Another method of charging comes based on the value the client believes it will gain from having the work done – and if the law firm agrees to deliver this work, either advice, documents, or a transaction, for the “value” given to it by the client. This solution does rely on a good working and trusted relationship between the parties and a discussion taking place before the work commences. It also depends on both parties agreeing on what the delivered “end product” looks like and should involve a process for any changes to be resolved along the way.

Caps and Extended Fees

A further model now used is for the law firm and client to agree on a fixed or capped sum to be paid for the legal work done over a given time period – often 12 months. Again, both the law firm and the client accept a degree of risk for any changes over time, but the client has the benefit of the certainty of quality legal advice being available for a known cost and the law firm the certainty of fee income for a year.

Hybrid Charging Method

Finally, there is the hybrid charging method – which is part time-based and part fixed fee.

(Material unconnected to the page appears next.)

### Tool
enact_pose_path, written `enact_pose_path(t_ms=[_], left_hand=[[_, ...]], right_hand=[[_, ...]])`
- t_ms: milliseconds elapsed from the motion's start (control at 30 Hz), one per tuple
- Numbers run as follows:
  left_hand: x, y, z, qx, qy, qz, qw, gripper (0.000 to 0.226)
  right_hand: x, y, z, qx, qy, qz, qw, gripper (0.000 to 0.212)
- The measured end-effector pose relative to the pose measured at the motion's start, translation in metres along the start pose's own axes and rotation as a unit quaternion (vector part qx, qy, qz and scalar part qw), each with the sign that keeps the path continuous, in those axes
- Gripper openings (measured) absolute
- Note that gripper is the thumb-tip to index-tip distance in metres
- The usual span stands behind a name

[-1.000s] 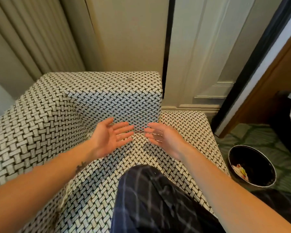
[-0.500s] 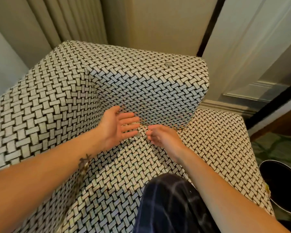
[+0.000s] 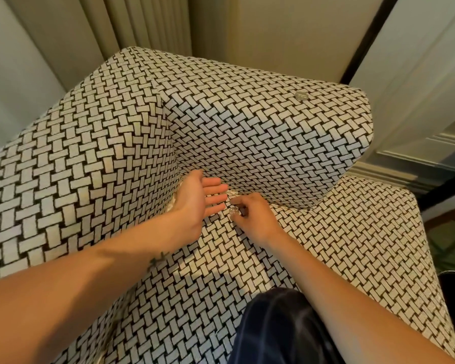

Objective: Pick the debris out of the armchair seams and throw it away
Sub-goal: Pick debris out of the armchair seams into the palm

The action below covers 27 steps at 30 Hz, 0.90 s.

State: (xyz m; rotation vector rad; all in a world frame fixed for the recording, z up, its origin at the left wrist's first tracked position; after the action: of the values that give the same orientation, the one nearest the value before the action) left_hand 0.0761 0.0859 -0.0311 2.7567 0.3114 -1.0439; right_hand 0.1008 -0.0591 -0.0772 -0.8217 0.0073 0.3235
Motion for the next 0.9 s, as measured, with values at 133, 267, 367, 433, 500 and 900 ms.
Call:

Ideally, the law firm will use the standard UTBMS (Uniform Task-Based Management System) phase/task codes to identify the initial stage(s) of a transaction where time-based billing might be appropriate and can scope the rest of the work needed to complete the matter. Both parties can agree upon a fixed fee. Electronic invoicing (e-billing) lends itself to this model – where both parties can easily see and agree on the work done and at what phase or stage of the transaction it applies.

Onit’s European legal spend management solution BusyLamp can fully support all the current methods of charging for legal work. Whether the law firm is importing their work-in-progress and invoice information as LEDES (Legal Electronic Data Exchange Standard) files or submitting their data directly into the system for the client to review, the product works with hourly billing, fixed fee, or any of the other models in use. In addition to the traditional e-billing functionality, the solution provides a comprehensive range of features to the legal procurement and billing process, and this includes support for the request for proposal, matter budgets, resource planning, matter project management, and in-depth reporting. Click here to learn more.

Conclusion

Many people working in the legal world believe it is unlikely that time-based billing and the billable hour will ever completely die out but that there will be a revision of this billing method from being the primary method used to the acceptance that it is just one of many. As clients look for different approaches to billing and more innovative fee arrangements grow, partners of commercial law firms need to meet these demands. Interestingly we may see a return to the pre-1960s approach to client billing, specifically, to one where lawyers use a more client-focused or value-based approach and consider the client’s requirements. Using newer technical solutions, including AI, machine learning, workflows, and advanced data analytics, will help us move away from the billable hour and towards fixed fees, value charging, or capped prices.